House Sends Patient Privacy, Birth Control Access Bills to Senate

Amid a flurry of legislation last week, the House passed two bills sponsored by Planned Parenthood. One allows patients to shield their explanation of benefits from policyholders, and the other allows women to have a 12-month supply of birth control dispensed at one time.

House Democrats pushed through two health measures late last week that had the support of Planned Parenthood in a coup for reproductive health and patient privacy. Both had spirited, lively debate, but while one fell on party lines, the other attracted just two opponents.

House BIll 2758 gives patients the ability to shield medical information in the explanation of benefits from their primary insurance policyholder, in particular, parents and estranged spouses.

Advocates said the policy was critical in the new insurance landscape laid out by the Affordable Care Act, which allows people to remain on their parents’ insurance policy until they turn 26 unless they can receive adequate insurance elsewhere.

Laura Terrill Patten, the executive director of Planned Parenthood Advocates of Oregon, told The Lund Report the concept of offering patients the chance to keep their explanation of benefits private was established in California after a girl attempted suicide for fear her parents would find out about a pregnancy test.

HB 2758 has also been championed by advocates for domestic violence victims, who might be reluctant to seek care if they knew their alleged abuser could be privy to the details of their medical visits.

Rep. Brian Clem, D-Salem, spoke from personal experience about a close female friend in college whom he helped pay for mental health counseling out-of-pocket rather than allow a policyholder who had molested her as a child know she was seeking help.  “This isn’t a hypothetical. This does happen,” Clem said. “I can tell you firsthand, I witnessed someone deathly afraid of the bill going home and chose not to use her insurance.”

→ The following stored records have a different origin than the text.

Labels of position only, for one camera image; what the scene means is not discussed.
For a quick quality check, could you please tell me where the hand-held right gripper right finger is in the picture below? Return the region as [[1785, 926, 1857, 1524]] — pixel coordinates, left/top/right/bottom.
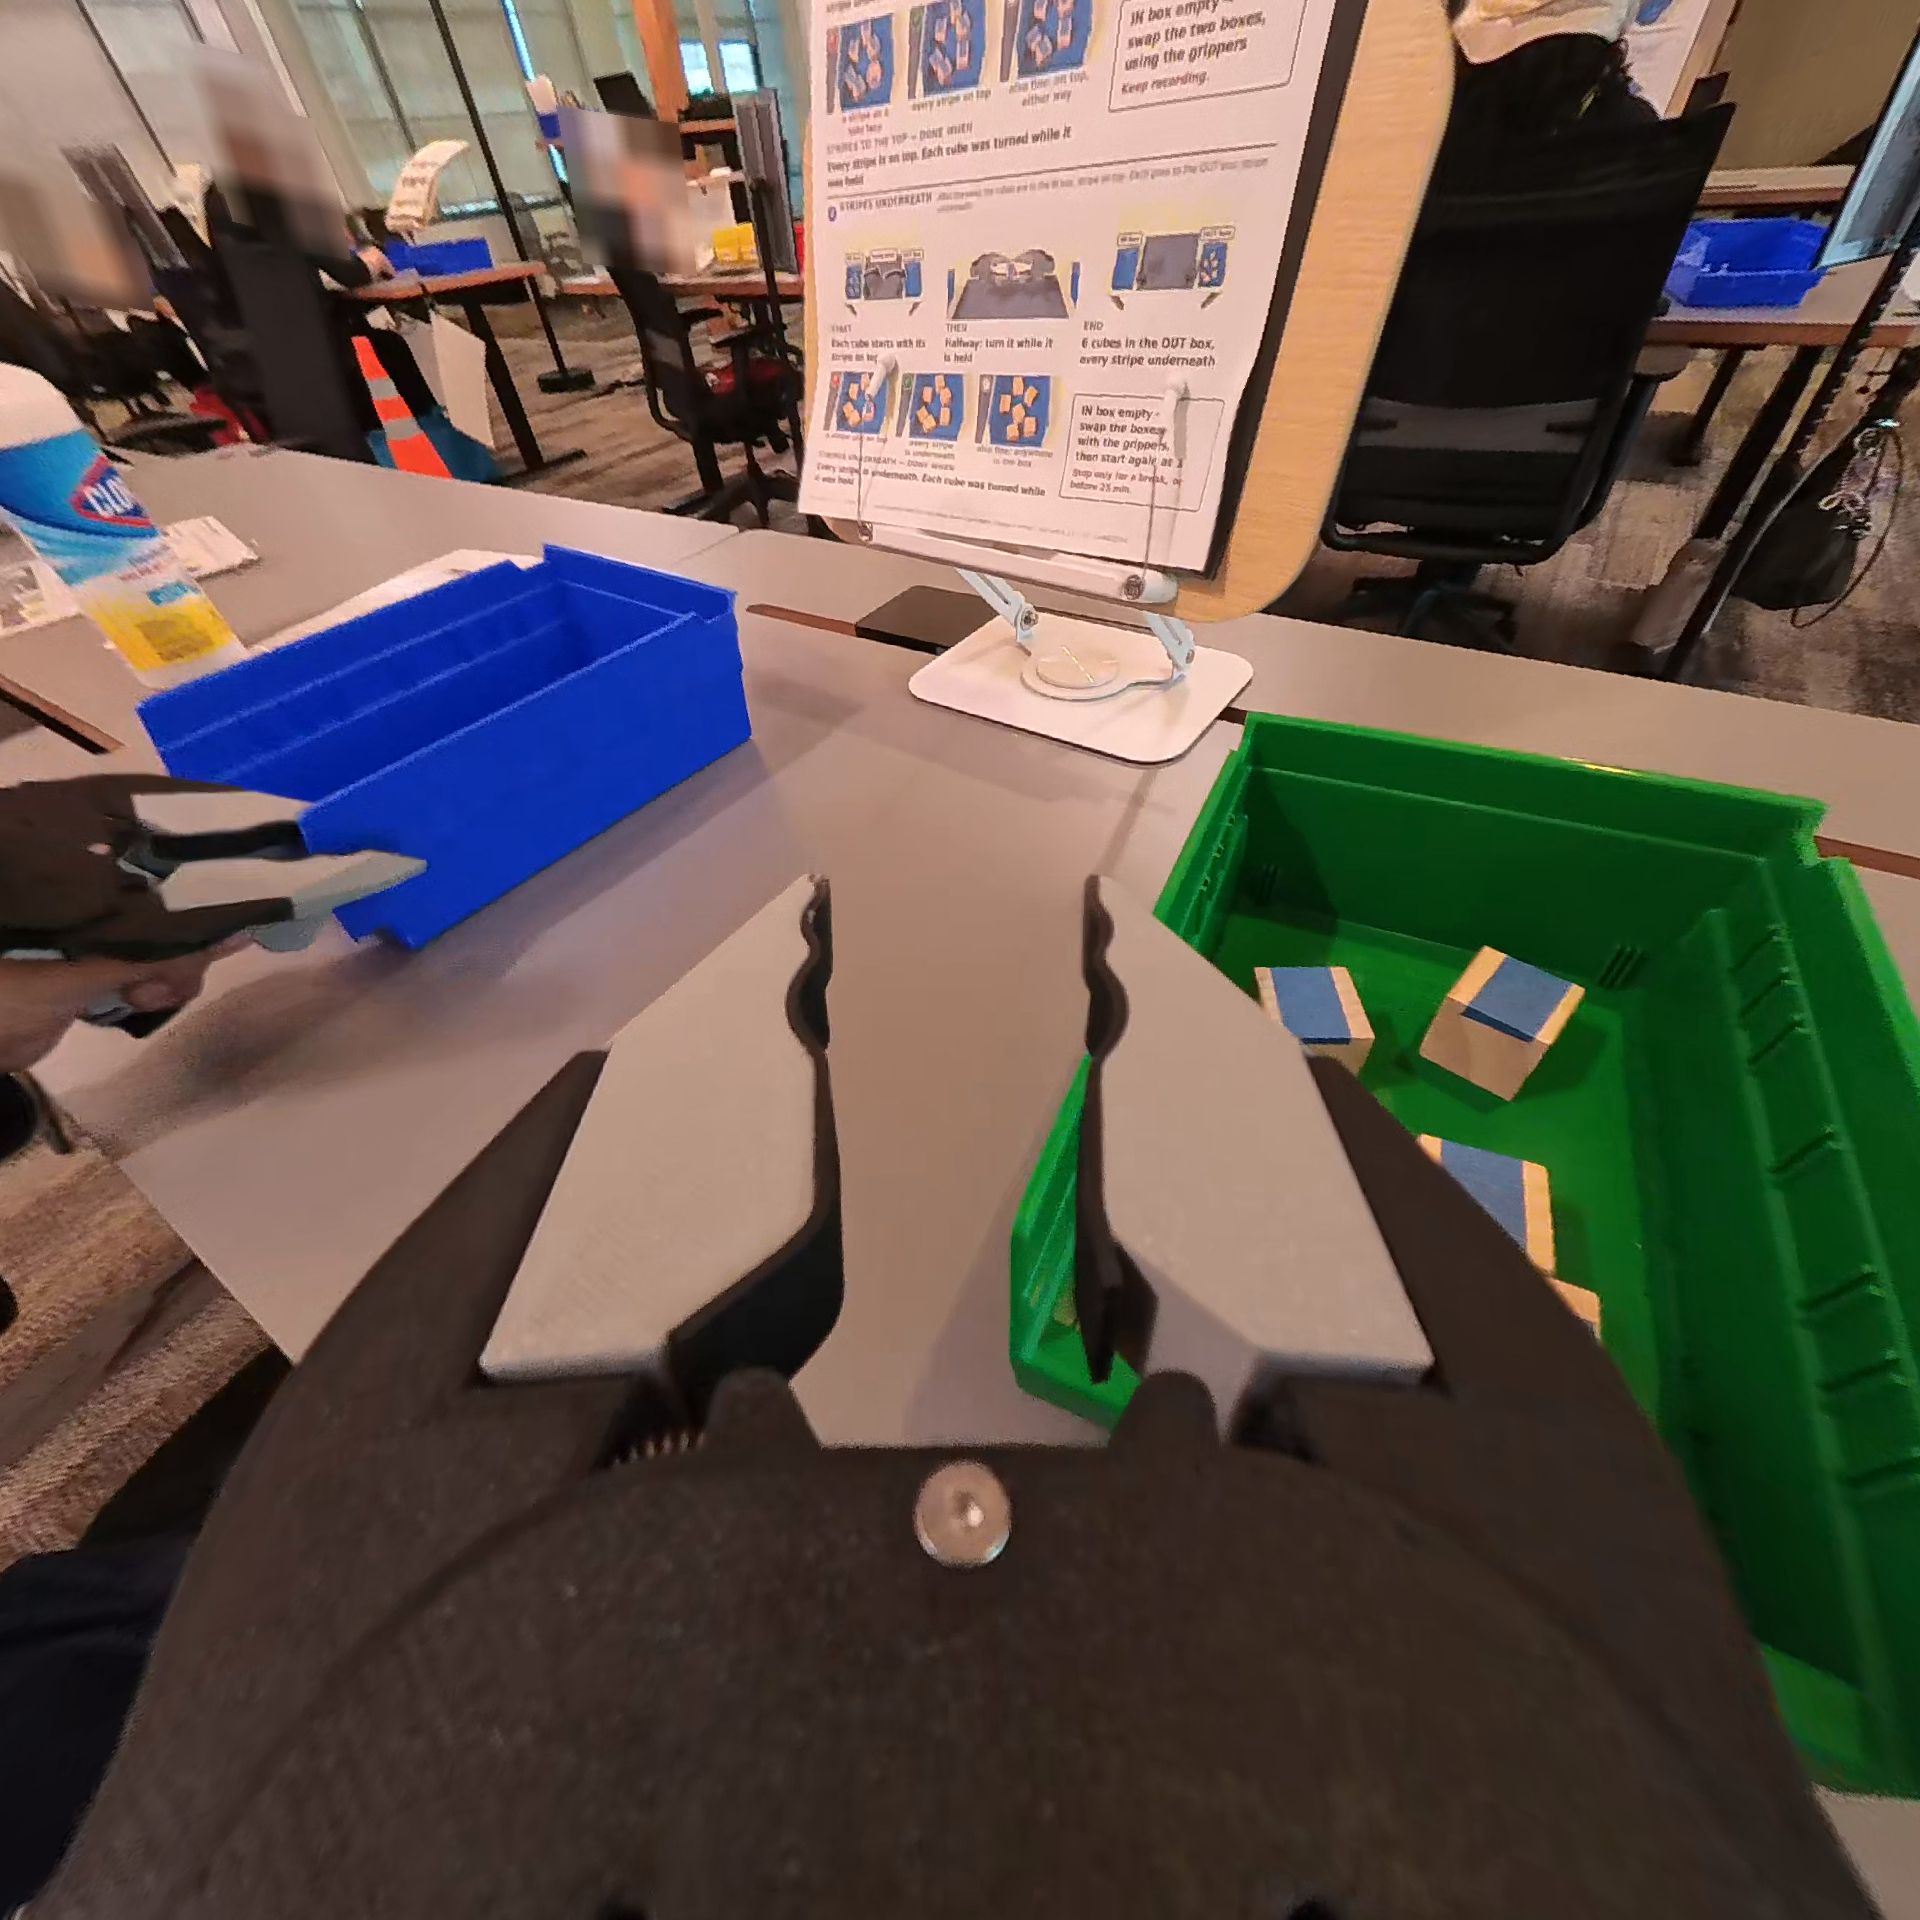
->
[[1075, 874, 1439, 1429]]

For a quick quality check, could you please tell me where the black office chair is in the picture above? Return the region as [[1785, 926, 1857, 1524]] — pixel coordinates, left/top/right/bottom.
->
[[615, 262, 804, 527], [1320, 59, 1734, 601]]

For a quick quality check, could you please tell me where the black bag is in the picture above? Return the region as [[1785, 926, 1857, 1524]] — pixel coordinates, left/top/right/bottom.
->
[[1740, 426, 1914, 609]]

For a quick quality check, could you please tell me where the blue plastic bin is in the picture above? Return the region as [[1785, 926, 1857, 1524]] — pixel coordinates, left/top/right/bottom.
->
[[139, 543, 752, 950]]

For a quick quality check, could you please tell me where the disinfecting wipes canister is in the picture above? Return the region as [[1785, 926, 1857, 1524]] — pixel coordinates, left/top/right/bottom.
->
[[0, 364, 251, 691]]

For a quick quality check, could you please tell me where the printed instruction sheet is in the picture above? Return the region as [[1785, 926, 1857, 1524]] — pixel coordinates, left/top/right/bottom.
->
[[799, 0, 1371, 575]]

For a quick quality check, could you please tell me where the green plastic bin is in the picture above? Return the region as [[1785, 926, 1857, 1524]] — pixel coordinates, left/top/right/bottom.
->
[[1009, 711, 1920, 1794]]

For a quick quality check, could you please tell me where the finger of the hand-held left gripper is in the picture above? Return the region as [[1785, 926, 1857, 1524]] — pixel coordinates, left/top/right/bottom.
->
[[129, 788, 319, 875], [154, 847, 433, 956]]

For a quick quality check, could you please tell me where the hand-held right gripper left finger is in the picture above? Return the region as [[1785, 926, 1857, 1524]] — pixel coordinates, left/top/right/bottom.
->
[[477, 874, 847, 1409]]

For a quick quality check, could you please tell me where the printed paper sheet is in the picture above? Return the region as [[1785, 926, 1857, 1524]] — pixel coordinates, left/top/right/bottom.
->
[[0, 516, 78, 639]]

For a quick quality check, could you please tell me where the person's left hand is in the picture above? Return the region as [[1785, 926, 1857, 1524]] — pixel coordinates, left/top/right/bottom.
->
[[0, 948, 216, 1075]]

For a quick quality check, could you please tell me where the background desk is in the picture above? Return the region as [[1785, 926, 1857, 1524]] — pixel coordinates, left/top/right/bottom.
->
[[336, 258, 550, 474]]

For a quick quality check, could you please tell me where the orange traffic cone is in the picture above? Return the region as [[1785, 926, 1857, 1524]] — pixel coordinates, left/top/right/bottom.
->
[[348, 335, 453, 480]]

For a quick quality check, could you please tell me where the white poster board with logos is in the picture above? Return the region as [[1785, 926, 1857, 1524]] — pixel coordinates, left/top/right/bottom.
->
[[803, 0, 1458, 623]]

The legislation gives patients to ability to have their medical information, such as tests and details about their visits, sent to a special address or to a personal electronic mail account, rather than show up in the mail.  

“This bill only applies where the explanation of benefits is sent. It has no impact on consent laws for medical treatment,” said Rep. Jennifer Williamson, D-Portland, the chief sponsor. “I think we reached a good balance between protecting patient privacy and adopting a policy that would work for our insurers.”

All House Republicans opposed the bill, arguing that allowing minors to shield the information from their parents was an attempt by Democrats to circumvent parental rights. House Minority Leader Mike McLane, R-Prineville, said domestic violence victims already had this protection under federal law. Republicans offered an amended version that would have granted the patient privacy to adults but only extend the privilege to minors in cases of abuse.

Rep. Cedric Hayden, R-Cottage Grove, who sponsored that amendment, said his daughter wanted to play equestrian sports despite an injury until her parents intervened.

Rep. Jim Weidner, R-McMinnville, said that if a teenager wanted to hide the information from their parents, it was likely the result of an abusive environment, an assertion that Rep. Mitch Greenlick, D-Portland, categorized as “nonsense.”

Rep. Ann Lininger, D-Portland, could imagine a teenager struggling with a mental health challenge, but reluctant to seek counseling if their parents got involved, even though they were well intentioned. “I don’t want to create a situation where people would not seek help.”

The other bill, House Bill 3343, to allow women to get a year’s worth of oral contraceptives, passed 55-2.

HB 3343’s supporters argued it would save the system costs by preventing unplanned pregnancies, and remove the nuisance of constantly seeking refills. “Women find themselves in situations where they don’t want to stop birth control but don’t always have access,” said Rep. Jessica Vega Pederson, D-Portland.

The bill passed more narrowly in the House Health Committee, but at least one Republican switched his vote after his wife found out he had opposed the policy. “I also talked to my wife, and I will support this bill,” said Hayden.

Although the topic of contraception has been a political football at the federal level, Oregon Republicans expressed little desire to oppose expanded access, reflecting the reality that almost all women will use birth control in their lifetimes. Rep. John Davis, R-Wilsonville, also discussed this issue with his wife: “She has to call every month to get this prescription. It’s a real frustration.”

“I’ve got to commend the girls who stepped up and put this together,” said Rep. Jodi Hack, R-Salem. “This is a no-brainer. This is the 21st century.”